Even the Shocker newcomers fall under Stutz’s protective wingspan.

“I’ve never seen Garrett angry at anybody,” said Joe Mitchell, a junior transfer who is redshirting this season. “He is always encouraging me to get better, go hard, don’t quit, fight through adversity when coaches are yelling at us. It’s very important to know that you’re not alone. Sometimes it seems like you’re the only one getting yelled at. That’s not really the case, and he’s got your back.”

That role of tackling dummy for coaches to bang on verbally is one Stutz embraces. He endured four seasons of practices and film sessions and heard every manner of insult, tease and test from Marshall. He learned to focus on the message, not how the message is delivered. When he describes leading by example, that job is first on his mind.

“Take the brunt of the blow from the coaches,” he said. “I’d rather have them come at me than come at a teammate. When they’re mad and they’re upset, they come at me and I’m fine with that.”

Stutz doesn’t need to say a word to set a good example. He earned All-District VI honors from the U.S. Basketball Writers Association and All-Missouri Valley Conference honors after averaging 13.5 points and 8.0 rebounds. He was also named to the MVC’s Most-Improved Team for a second time, an indication of where he came from earlier in his career. This season, playing more minutes, he turned into the centerpiece of WSU’s offense and a key reason observers will move the Shockers along in their brackets this week. Stutz progressed by putting in the hours on the court, in the weight room and in class for four years. Marshall has maintained for four years that Stutz possessed NBA talent, and opposing coaches joined that chorus this season.

He is soft-spoken, but his voices carries on the practice floor and in the locker room. When he speaks, teammates know his words matter because of what he invests in the team.

“He shows how things should be done,” freshman Evan Wessel said. “I’m looking at a senior who does all the right stuff, not just basketball. Taking care of grades. Being a good person.”

That part of Stutz’s legacy is secure. He added to it by helping WSU win the MVC and return to the NCAA Tournament for the first time since 2006. Thursday’s game against Virginia Commonwealth is his next opportunity.

Shockers 18th, 19th — Wichita State is No. 18 in the Associated Press poll, its first spot in the final ranking of the season since 1983.

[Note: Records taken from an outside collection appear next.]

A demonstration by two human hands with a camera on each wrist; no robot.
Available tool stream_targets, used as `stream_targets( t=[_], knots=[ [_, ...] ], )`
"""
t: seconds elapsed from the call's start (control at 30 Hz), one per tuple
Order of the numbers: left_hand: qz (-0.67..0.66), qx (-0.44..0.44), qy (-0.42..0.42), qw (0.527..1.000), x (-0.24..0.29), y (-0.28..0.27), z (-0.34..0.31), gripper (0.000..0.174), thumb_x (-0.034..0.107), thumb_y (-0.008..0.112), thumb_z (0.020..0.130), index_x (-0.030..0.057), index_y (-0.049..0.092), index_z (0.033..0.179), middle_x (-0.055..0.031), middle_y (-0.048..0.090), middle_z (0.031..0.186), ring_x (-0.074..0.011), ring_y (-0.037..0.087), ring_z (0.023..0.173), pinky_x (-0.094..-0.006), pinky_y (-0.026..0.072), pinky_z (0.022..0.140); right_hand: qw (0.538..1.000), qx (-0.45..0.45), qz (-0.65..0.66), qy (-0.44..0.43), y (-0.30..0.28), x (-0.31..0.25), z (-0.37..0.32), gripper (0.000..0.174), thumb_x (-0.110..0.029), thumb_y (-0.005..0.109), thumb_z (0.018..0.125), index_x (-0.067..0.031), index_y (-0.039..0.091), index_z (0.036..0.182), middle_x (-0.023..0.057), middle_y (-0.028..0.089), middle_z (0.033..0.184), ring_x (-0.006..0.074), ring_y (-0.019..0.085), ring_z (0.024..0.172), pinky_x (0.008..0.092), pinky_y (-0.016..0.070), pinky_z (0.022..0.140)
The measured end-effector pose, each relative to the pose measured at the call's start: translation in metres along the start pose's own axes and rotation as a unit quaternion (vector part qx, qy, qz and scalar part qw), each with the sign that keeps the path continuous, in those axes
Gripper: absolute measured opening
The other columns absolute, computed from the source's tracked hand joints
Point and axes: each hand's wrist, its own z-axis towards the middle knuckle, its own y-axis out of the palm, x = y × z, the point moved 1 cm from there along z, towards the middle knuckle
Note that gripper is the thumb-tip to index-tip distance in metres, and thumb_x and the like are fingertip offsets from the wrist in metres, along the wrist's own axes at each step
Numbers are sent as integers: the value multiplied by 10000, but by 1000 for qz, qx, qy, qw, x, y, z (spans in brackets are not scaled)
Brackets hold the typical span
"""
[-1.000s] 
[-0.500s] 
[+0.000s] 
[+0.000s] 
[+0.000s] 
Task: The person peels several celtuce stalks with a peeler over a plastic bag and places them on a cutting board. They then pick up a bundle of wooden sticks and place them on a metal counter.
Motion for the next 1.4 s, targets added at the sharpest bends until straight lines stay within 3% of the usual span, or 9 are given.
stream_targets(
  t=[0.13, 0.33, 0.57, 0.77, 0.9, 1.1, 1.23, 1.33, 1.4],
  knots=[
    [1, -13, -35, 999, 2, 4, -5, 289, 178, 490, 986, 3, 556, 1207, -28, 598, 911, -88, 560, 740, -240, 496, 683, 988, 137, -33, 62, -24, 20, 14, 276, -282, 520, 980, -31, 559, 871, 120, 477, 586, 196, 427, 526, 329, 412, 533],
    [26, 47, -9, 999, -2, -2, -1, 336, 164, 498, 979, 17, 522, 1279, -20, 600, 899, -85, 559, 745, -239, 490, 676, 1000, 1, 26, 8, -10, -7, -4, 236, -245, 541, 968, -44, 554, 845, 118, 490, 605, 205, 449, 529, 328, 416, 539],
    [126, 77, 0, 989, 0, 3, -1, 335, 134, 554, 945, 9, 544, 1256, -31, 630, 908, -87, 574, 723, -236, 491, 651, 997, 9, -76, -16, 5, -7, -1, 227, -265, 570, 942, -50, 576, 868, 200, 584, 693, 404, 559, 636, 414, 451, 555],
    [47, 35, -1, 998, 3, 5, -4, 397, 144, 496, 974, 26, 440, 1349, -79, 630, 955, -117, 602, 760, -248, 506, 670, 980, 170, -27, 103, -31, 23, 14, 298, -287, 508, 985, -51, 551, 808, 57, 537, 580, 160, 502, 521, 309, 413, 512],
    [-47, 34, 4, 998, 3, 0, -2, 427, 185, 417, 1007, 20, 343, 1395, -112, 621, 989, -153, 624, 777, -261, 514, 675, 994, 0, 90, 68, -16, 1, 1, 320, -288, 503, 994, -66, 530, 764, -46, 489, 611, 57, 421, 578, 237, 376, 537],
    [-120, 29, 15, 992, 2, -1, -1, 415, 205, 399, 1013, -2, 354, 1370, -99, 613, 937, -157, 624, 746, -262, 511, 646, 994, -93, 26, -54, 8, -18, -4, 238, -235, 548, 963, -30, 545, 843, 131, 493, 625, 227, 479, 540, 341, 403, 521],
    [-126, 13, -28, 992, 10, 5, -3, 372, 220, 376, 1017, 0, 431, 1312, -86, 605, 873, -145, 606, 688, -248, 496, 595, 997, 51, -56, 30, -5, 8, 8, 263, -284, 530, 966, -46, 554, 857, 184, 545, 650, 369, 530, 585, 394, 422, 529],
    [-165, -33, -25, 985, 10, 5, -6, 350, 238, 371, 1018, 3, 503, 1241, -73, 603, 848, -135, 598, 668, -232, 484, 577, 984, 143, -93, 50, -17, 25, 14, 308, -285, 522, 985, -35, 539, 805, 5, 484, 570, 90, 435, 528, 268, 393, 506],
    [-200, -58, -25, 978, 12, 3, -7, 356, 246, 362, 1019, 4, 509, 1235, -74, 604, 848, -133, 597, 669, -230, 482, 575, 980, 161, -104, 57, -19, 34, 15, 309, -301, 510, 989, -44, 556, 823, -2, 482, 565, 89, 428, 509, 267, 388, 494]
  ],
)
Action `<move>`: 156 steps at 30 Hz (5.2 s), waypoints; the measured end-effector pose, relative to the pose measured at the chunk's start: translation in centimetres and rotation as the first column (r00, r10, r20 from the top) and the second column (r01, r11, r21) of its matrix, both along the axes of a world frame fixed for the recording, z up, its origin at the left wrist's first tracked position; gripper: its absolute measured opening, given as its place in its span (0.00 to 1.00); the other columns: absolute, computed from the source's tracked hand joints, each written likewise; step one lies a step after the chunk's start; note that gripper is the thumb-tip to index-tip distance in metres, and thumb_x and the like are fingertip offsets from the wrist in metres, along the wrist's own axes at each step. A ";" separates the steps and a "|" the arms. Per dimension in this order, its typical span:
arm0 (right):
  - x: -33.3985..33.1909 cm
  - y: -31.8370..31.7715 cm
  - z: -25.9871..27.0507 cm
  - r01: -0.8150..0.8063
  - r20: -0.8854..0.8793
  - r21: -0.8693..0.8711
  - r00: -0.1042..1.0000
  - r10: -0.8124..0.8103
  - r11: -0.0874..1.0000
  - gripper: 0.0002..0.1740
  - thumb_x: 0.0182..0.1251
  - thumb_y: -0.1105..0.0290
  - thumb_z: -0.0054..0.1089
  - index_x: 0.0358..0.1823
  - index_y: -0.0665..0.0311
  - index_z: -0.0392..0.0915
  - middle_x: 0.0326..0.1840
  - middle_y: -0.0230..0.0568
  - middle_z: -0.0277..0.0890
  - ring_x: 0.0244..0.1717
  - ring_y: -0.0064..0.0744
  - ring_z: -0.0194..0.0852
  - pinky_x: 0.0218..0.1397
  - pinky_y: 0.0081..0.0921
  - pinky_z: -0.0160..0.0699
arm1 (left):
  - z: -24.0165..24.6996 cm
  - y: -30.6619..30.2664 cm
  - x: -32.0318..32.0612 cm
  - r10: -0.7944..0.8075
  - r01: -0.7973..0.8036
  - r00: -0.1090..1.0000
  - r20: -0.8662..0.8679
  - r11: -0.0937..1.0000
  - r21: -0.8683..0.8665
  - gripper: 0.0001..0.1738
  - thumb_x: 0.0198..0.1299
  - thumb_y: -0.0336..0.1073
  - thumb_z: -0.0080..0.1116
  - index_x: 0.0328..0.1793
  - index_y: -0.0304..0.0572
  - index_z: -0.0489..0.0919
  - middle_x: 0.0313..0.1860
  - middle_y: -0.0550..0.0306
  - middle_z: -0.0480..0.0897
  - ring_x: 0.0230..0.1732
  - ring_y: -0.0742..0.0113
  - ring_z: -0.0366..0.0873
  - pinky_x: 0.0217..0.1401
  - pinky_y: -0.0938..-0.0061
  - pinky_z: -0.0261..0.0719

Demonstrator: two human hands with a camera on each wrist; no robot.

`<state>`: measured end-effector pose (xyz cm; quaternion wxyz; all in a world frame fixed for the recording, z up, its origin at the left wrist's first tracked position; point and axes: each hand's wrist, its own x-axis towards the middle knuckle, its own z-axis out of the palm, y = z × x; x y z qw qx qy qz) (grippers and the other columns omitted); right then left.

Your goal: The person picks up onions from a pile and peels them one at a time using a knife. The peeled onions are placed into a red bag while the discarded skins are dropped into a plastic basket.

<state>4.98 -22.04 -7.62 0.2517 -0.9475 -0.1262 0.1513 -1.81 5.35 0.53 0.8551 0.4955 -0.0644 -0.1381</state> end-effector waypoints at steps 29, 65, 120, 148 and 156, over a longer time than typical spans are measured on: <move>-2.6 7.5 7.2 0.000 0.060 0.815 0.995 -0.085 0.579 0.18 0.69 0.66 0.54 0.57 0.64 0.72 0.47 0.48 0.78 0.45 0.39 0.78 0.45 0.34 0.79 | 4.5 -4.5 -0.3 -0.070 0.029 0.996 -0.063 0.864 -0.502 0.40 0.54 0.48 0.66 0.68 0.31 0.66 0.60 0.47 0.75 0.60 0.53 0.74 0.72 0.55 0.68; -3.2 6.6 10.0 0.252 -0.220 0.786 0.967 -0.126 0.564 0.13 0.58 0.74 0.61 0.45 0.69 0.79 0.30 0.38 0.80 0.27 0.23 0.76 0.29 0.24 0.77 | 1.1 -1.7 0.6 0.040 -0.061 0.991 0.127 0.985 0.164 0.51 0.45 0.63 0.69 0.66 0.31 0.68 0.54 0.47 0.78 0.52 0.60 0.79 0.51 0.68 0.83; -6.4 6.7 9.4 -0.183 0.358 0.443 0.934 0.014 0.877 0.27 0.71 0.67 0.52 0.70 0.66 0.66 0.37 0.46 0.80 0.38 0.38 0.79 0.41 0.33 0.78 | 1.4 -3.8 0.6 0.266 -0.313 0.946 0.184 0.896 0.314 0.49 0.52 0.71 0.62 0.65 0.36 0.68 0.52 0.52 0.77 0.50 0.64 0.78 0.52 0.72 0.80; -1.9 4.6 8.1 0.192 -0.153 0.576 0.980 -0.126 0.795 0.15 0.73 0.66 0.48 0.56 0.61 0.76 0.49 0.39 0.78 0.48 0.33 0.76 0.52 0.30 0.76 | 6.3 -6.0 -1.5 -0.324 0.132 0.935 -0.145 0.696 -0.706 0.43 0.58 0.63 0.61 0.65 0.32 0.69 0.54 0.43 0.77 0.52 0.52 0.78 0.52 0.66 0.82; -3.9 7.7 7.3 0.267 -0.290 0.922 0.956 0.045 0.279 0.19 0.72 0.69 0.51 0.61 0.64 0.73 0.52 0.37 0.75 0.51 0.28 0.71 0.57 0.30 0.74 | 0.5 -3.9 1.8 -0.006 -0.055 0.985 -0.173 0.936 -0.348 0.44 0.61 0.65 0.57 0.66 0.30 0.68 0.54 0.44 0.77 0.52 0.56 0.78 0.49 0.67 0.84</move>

The Shockers (27-5) dropped two spots in the poll despite not playing last week. They dropped three spots in the USA Today/ESPN poll voted on by coaches, falling to No. 19.

WSU opens play in the NCAA Tournament on Thursday against VCU (28-6) in Portland, Ore. Rams coach Shaka Smart voted WSU No. 14 his poll. Northern Iowa coach Ben Jacobson voted WSU No. 10.